◆ EXERCISE REQUIREMENTS ◆
Your output should be exactly the lines from the one containing "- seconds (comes" through the last line of the listing, and nothing else. Pictures stay out.
____
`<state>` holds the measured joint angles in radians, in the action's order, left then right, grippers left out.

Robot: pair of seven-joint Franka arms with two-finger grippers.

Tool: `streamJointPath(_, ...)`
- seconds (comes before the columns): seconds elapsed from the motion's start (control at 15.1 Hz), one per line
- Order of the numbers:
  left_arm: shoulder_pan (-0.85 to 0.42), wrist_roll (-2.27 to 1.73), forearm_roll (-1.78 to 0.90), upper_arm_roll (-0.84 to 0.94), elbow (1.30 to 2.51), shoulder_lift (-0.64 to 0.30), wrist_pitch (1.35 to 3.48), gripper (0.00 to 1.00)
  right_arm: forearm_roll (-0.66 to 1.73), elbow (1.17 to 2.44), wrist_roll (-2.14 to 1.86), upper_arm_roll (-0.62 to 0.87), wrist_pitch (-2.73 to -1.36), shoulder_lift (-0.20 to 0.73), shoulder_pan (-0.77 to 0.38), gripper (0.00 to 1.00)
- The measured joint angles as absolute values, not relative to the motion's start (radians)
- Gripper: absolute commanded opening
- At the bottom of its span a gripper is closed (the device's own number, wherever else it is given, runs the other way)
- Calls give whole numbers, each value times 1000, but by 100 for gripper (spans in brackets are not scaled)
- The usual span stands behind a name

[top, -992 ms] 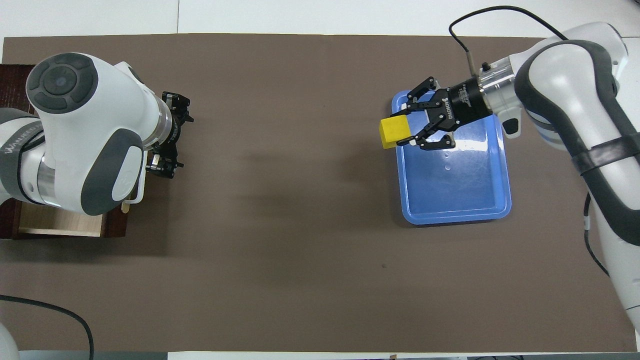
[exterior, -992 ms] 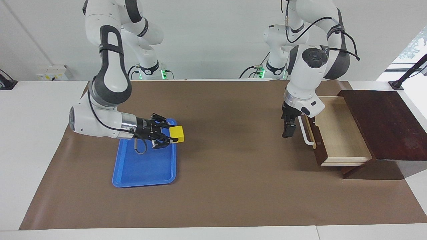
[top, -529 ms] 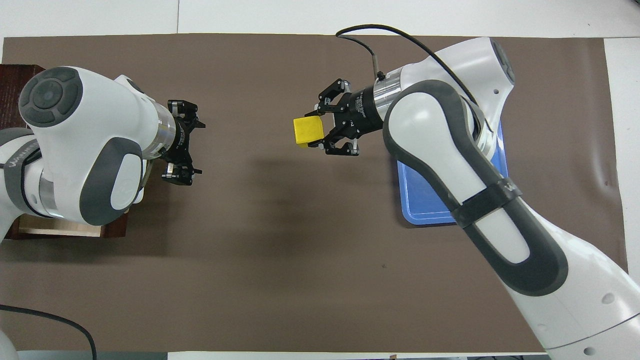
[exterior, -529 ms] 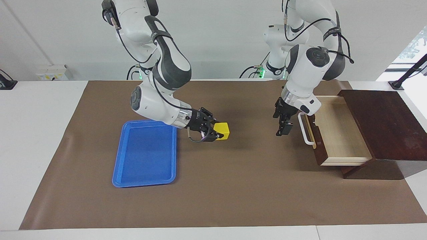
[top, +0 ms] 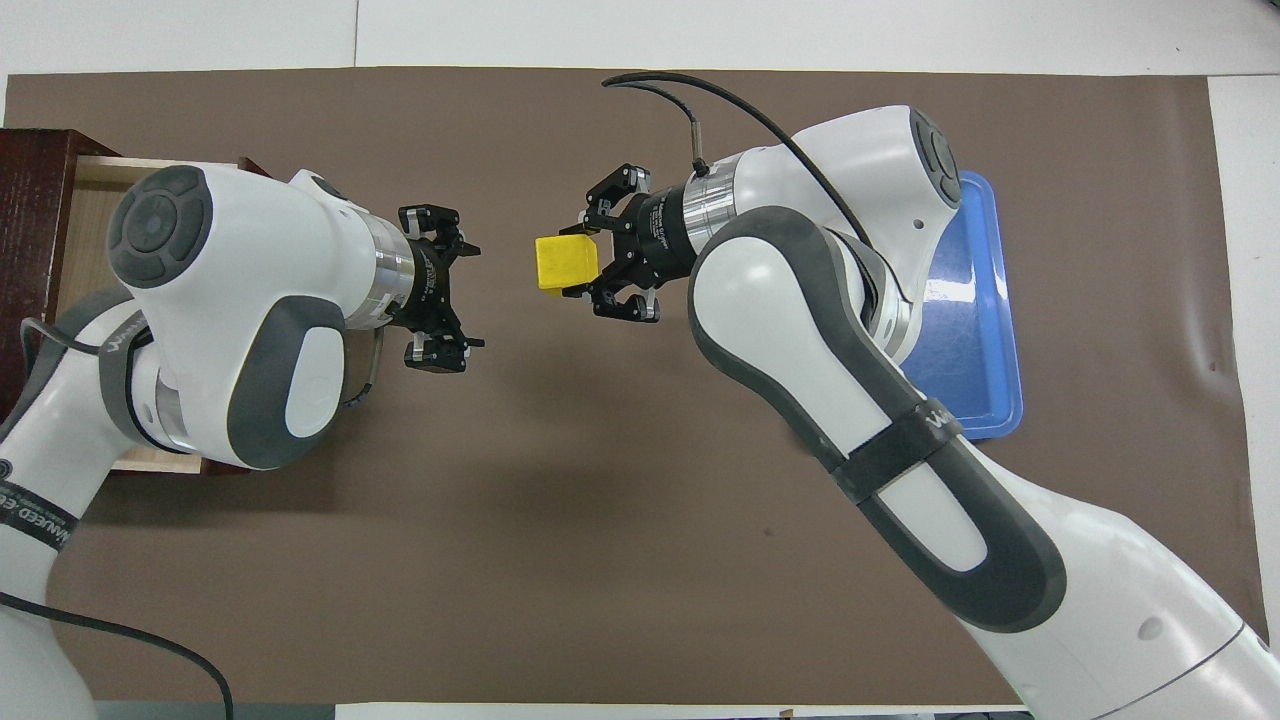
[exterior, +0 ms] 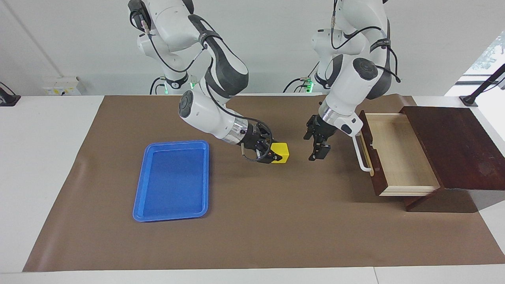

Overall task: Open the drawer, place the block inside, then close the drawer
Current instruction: 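Lift the cube with the right gripper toward the left gripper, then grasp the yellow cube with the left gripper from the right gripper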

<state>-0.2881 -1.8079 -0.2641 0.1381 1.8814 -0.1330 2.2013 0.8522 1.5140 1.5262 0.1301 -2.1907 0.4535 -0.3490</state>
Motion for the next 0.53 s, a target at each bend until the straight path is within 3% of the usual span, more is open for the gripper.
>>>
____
◆ COMPLETED TASK ◆
- seconds (comes before the columns): seconds elapsed from the motion's start (control at 15.1 Hz), one per line
- Order of the numbers:
  left_arm: shoulder_pan (-0.85 to 0.42), wrist_roll (-2.27 to 1.73), forearm_roll (-1.78 to 0.90), upper_arm_roll (-0.84 to 0.94), elbow (1.30 to 2.51), shoulder_lift (-0.64 to 0.30), wrist_pitch (1.35 to 3.48), gripper (0.00 to 1.00)
  right_arm: forearm_roll (-0.66 to 1.73), elbow (1.17 to 2.44), wrist_roll (-2.14 to 1.86), upper_arm_roll (-0.62 to 0.87), wrist_pitch (-2.73 to -1.36), shoulder_lift (-0.20 to 0.73), shoulder_pan (-0.77 to 0.38), gripper (0.00 to 1.00)
- The measured joint angles as absolute values, not relative to the motion's start (radians)
- Gripper: absolute commanded opening
- At the bottom of its span a gripper is closed (the device's own number, wherever else it is given, runs the other way)
- Calls give whole numbers, each value times 1000, but by 100 for gripper (spans in brackets are not scaled)
- The usual span stands behind a name

[top, -992 ms] 
[exterior, -992 ms] 
[top, -529 ms] 
[exterior, -529 ms] 
[top, +0 ms] 
[exterior, +0 ms] 

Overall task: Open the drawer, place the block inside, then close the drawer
Current instruction: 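Lift the cube with the right gripper toward the left gripper, then grasp the yellow cube with the left gripper from the right gripper
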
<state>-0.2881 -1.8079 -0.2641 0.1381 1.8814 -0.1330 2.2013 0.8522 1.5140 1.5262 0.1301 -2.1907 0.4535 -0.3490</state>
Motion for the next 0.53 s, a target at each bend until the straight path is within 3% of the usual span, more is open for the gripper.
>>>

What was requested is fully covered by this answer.